The Centre was founded in 1997. It has 21 permanent members of staff and some 30-40 affiliated PhD students, and runs a flourishing MA programme with a wide range of optional courses.
Its research seminars, held four or five times a term, attract visiting speakers from Europe and North America as well as from Britain, as do its frequent international conferences and one-day symposia.
At the University of York
Almost all the major online databases for research into the 18th and early 19th centuries - including ECCO (Eighteenth Century Collections Online), the British Periodicals Collection, the 19th-century British Library Newspaper Collection and the 17th- 18th-centuries Burney Newspaper Collection - are available at all workstations in the University. All students have access to the extensive resources of libraries on the Heslington Campus, including special collections of rare books, the comprehensive collection of more than 12,000 reels of microfilmed 18th-century books and ephemera, and the unique and extensive archival resources of the Borthwick Instutute of Historical Research. The King's Manor Library has a large collection of 18th-century resources, including microfilm collections of prints, images, periodicals and newspapers.
Outside the University
The King's Manor is next door to the York City Art Gallery and York City Archives, and a few minutes from the major 18th-century collections at York Minster Library. York's excellent resources are backed up by the presence, only a dozen miles away, of the British Library at Boston Spa, easily accessible using the University's free minibus service.

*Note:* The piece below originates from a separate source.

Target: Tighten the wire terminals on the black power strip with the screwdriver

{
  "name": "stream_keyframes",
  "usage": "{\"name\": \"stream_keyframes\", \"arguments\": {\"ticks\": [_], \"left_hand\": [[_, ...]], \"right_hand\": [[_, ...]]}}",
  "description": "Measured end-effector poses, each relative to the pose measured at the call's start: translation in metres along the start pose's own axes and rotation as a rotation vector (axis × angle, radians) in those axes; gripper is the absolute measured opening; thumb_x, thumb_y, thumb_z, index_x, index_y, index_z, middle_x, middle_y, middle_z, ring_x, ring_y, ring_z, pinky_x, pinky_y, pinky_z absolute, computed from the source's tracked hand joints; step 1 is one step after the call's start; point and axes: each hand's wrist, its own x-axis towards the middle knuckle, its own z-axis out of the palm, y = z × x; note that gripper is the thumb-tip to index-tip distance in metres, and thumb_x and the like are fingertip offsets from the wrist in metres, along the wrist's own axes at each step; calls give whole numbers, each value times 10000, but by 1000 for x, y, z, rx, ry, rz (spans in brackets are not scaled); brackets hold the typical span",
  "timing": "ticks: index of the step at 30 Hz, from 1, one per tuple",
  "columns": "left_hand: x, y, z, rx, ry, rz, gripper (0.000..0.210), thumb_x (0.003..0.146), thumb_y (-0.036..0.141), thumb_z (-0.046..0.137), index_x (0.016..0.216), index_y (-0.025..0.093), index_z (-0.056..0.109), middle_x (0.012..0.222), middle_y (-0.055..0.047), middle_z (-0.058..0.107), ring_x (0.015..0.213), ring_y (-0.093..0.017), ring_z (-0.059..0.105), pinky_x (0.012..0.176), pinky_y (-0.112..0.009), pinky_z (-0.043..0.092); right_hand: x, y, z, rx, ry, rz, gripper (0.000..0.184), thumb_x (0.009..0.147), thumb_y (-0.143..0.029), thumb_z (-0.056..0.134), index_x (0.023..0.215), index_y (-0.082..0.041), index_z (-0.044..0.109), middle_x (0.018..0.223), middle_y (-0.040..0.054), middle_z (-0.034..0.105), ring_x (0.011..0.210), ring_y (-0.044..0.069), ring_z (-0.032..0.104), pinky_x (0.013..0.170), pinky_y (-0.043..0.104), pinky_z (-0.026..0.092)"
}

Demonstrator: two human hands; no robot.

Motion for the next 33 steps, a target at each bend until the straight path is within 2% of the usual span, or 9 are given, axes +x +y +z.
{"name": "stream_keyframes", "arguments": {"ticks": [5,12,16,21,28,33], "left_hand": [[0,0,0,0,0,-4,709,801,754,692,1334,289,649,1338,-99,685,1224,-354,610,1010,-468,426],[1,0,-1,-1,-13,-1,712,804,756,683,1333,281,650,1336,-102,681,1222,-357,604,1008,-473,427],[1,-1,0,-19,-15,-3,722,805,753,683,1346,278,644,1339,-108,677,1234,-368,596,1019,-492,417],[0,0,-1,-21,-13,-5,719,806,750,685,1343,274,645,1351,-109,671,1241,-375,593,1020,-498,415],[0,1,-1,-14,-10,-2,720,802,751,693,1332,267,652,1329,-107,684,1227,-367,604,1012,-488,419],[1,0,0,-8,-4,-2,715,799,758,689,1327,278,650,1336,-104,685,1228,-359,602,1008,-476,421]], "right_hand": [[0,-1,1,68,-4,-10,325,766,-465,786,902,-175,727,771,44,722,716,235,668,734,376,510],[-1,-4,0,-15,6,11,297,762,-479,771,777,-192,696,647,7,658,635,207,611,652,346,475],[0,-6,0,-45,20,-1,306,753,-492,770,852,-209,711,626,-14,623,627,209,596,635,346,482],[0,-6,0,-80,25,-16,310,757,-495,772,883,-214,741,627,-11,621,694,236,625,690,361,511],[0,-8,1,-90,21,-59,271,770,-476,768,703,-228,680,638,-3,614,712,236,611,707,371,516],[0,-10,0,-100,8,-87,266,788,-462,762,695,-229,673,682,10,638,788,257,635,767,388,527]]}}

York 800 Video of History of York
The city of York is a stimulating environment for the study of the eighteenth century; it contains a wealth of Georgian architecture, including buildings by Carr and Burlington. The King's Manor is close to the York Assembly Rooms, designed and erected by Lord Burlington, 1730-1735, now open to the public. York has a flourishing Georgian Society which runs a large programme of events, and a Georgian museum at Fairfax House which stages frequent exhibitions of everyday life in eighteenth-century England. From York, there is easy access to the great eighteenth-century houses and landscape gardens of Yorkshire, including Castle Howard, Harewood House, and Burton Constable.